We analyzed data collected from 636 participants, including 70 participants belonging to six outbreak groups with a combined total of 293 locations, and 566 ungrouped participants with a combined total of 2289 locations. Core areas of activity space for each outbreak group were geographically distinct, and we found evidence of localized transmission in four of six outbreaks. For most of the outbreaks, including activity space data led to the detection of larger areas of higher spatial intensity and more focal points compared to residential location alone.
Geospatial analysis using activity space data (social gathering places as well as residence) may lead to improved understanding of areas of infectious disease transmission compared to using residential data alone.
This work was supported by funding from the National Institute of Allergy and Infectious Diseases R01AI097045, R01AI147336, and R01AI170204.
将基因组数据和地理空间数据整合到传染病传播分析中,通常包括居住地点,而排除了其他可能发生传播的活动空间(工作场所、学校或社交场所)。本分析的目的是探索结核病(TB)疫情的居住及其他活动空间,以识别潜在的地理空间传播“热点”。
我们分析了2012年至2016年期间为科帕尼奥研究收集的数据,该研究是一项基于人群的博茨瓦纳结核病传播研究,数据包括居住和其他活动空间的地理空间坐标。

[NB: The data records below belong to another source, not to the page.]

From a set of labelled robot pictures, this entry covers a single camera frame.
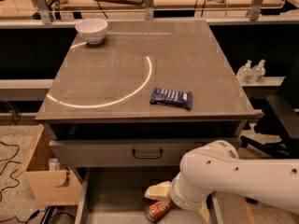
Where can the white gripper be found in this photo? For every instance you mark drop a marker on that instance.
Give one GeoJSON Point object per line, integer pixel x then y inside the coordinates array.
{"type": "Point", "coordinates": [177, 194]}

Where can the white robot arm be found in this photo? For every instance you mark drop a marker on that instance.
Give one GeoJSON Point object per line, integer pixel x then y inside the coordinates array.
{"type": "Point", "coordinates": [216, 166]}

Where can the open grey middle drawer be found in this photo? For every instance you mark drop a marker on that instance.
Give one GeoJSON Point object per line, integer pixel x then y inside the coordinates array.
{"type": "Point", "coordinates": [116, 196]}

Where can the grey drawer cabinet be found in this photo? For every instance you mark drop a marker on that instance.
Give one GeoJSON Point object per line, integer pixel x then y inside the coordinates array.
{"type": "Point", "coordinates": [102, 92]}

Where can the small white can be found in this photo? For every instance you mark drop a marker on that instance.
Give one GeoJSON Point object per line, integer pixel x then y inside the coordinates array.
{"type": "Point", "coordinates": [54, 164]}

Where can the blue snack bar packet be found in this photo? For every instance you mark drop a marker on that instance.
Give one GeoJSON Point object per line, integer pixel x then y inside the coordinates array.
{"type": "Point", "coordinates": [160, 96]}

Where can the black office chair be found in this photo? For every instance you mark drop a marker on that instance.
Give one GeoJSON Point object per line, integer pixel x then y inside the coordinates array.
{"type": "Point", "coordinates": [280, 118]}

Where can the cardboard box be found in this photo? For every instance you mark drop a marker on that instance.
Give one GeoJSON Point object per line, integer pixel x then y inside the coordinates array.
{"type": "Point", "coordinates": [50, 188]}

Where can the clear sanitizer bottle left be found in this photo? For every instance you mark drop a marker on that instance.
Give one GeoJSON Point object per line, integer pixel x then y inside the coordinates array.
{"type": "Point", "coordinates": [243, 72]}

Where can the white ceramic bowl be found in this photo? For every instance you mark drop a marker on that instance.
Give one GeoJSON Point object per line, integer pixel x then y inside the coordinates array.
{"type": "Point", "coordinates": [92, 31]}

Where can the wooden desk behind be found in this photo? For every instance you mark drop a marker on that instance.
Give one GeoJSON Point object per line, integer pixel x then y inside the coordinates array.
{"type": "Point", "coordinates": [47, 9]}

我们纳入了对原始研究存档样本进行全基因组测序的参与者。我们使用空间对数高斯考克斯过程模型来检测属于结核病疫情(单核苷酸多态性≤5的基因型组)的个体活动空间增加的核心区域,并将其与未分组的参与者(不属于任何规模基因型组的参与者)进行比较。
我们分析了从636名参与者收集的数据,其中包括属于六个疫情组的70名参与者,共有293个地点,以及566名未分组的参与者,共有2289个地点。每个疫情组的活动空间核心区域在地理上是不同的,并且我们在六个疫情中的四个中发现了局部传播的证据。对于大多数疫情,与仅使用居住地点数据相比,纳入活动空间数据导致检测到更大的高空间强度区域和更多的焦点。
与仅使用居住数据相比,使用活动空间数据(社交聚集场所和居住场所)进行地理空间分析可能会更好地理解传染病传播区域。
这项工作得到了美国国立过敏与传染病研究所R01AI097045、R01AI147336和R01AI170204的资助。